Kenny I use it for all sorts of sharpening. You can make any jig you need or can think of out of scrap. I've used it for plane irons, turning tools, spear point marking knives, pocket knives and most any shaping or sharpening. I started out drilling holes thru the side of the cradle for a pin to locate 90, 45, 30 and 25 degrees but You can swing the cradle to any degree to match what you want and use a pocket hole vise-grip to hold it in place.

My neighbor started turning about a year ago and he keeps me busy sharpening his tools. I just screw my jigs to the bench top and can relocate them by going back in the same screw holes when I swap them around. The Ellsworth grind and scrapers turn out better because the grinds are flat instead of hollow ground off of the bench grinder.

The only thing I would change would be relocating the switch. The switch on the machine is on the right side and I currently use a thin stick with a hooked end to slide in between the cradle to turn it off and on. I've got it plugged into a power strip and use the switch from it to turn off if I need to cut it off quickly. A foot switch would be great so you could pulse the motor on and off for some instances.


----------



## HokieKen (Apr 14, 2015)

I use mine for most sharpening but still use the bench grinder for turning tools. I have been meaning to make some jigs for lathe chisels but haven't got around to it. Have been debating on whether to set the WS for it or setting up a belt sander similar to the sorby sharpener. Either way, I think it just makes good sense to make the WS stand with the angle adjustments and do away with the honing guide for planes and chisels to reduce setup time.

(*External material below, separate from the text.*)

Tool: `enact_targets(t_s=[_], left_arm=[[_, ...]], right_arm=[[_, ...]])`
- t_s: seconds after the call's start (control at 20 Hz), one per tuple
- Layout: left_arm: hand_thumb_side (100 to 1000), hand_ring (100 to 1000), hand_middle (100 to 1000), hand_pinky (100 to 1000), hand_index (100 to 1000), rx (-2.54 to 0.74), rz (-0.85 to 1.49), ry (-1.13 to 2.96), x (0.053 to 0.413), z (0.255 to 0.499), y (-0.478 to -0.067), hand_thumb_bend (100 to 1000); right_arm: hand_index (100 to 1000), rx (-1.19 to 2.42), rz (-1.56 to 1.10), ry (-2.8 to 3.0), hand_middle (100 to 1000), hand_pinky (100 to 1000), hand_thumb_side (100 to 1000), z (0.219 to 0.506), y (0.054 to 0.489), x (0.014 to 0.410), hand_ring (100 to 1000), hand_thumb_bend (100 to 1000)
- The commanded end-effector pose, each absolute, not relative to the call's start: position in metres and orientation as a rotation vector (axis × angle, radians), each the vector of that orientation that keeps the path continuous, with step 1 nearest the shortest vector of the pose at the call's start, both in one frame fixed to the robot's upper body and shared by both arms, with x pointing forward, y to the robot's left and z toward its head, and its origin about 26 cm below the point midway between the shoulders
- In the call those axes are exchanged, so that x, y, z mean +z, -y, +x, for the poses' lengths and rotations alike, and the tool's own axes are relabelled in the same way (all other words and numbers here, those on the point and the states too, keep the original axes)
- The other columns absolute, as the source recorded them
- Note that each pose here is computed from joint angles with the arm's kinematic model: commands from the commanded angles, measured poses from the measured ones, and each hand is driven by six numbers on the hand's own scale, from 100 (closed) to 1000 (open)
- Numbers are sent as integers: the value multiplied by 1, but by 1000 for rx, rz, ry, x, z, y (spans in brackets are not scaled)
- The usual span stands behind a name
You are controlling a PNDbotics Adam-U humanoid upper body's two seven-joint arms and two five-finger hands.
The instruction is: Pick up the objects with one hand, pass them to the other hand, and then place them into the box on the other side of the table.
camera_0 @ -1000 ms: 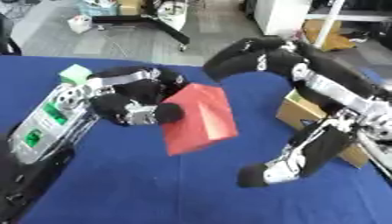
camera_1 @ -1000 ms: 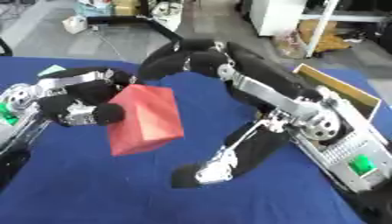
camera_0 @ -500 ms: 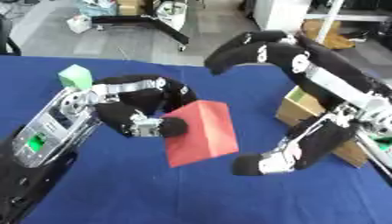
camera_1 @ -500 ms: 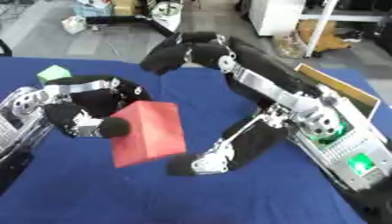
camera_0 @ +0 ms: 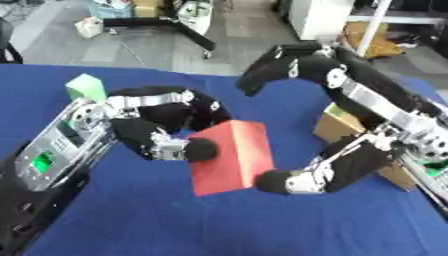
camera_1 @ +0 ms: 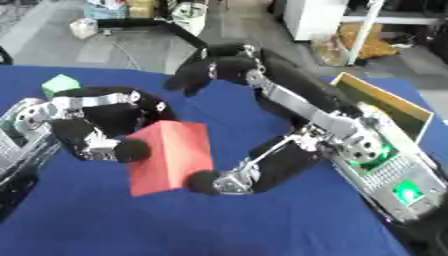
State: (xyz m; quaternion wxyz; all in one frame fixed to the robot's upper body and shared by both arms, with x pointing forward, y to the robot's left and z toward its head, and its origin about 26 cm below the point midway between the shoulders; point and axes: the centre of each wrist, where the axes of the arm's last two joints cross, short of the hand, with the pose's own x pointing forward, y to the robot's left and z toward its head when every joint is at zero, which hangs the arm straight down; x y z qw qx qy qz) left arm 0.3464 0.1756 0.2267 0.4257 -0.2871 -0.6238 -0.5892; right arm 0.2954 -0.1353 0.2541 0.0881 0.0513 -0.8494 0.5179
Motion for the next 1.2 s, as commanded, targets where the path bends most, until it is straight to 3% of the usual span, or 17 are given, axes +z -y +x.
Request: enact_targets(t_s=[0.05,1.2], left_arm=[[458,589,491,742,605,-1502,-715,1588,240,343,-173,273],[436,587,489,739,603,-1425,-660,1631,244,347,-177,276]], right_arm=[[785,1575,161,2534,689,688,258,290,133,260,668,549],[843,1684,207,2454,730,712,350,290,132,254,705,629]])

The foot swith is a fantastic idea!


----------



## TheTurtleCarpenter (Jun 25, 2015)

I can still use the WS guide by swiveling the unit to flat. I made sure the front panel was low enough to work with the setup. My belt sander is set up with a speed controller and I mainly use it for roughing.


----------



## MikeUT (Sep 5, 2014)

Thanks guys, I'm going to have to rig it up.


----------



## TheTurtleCarpenter (Jun 25, 2015)

Mike, the key to the cradle setup is having an imaginary line thru the working part of the disc area as a pivot point.


----------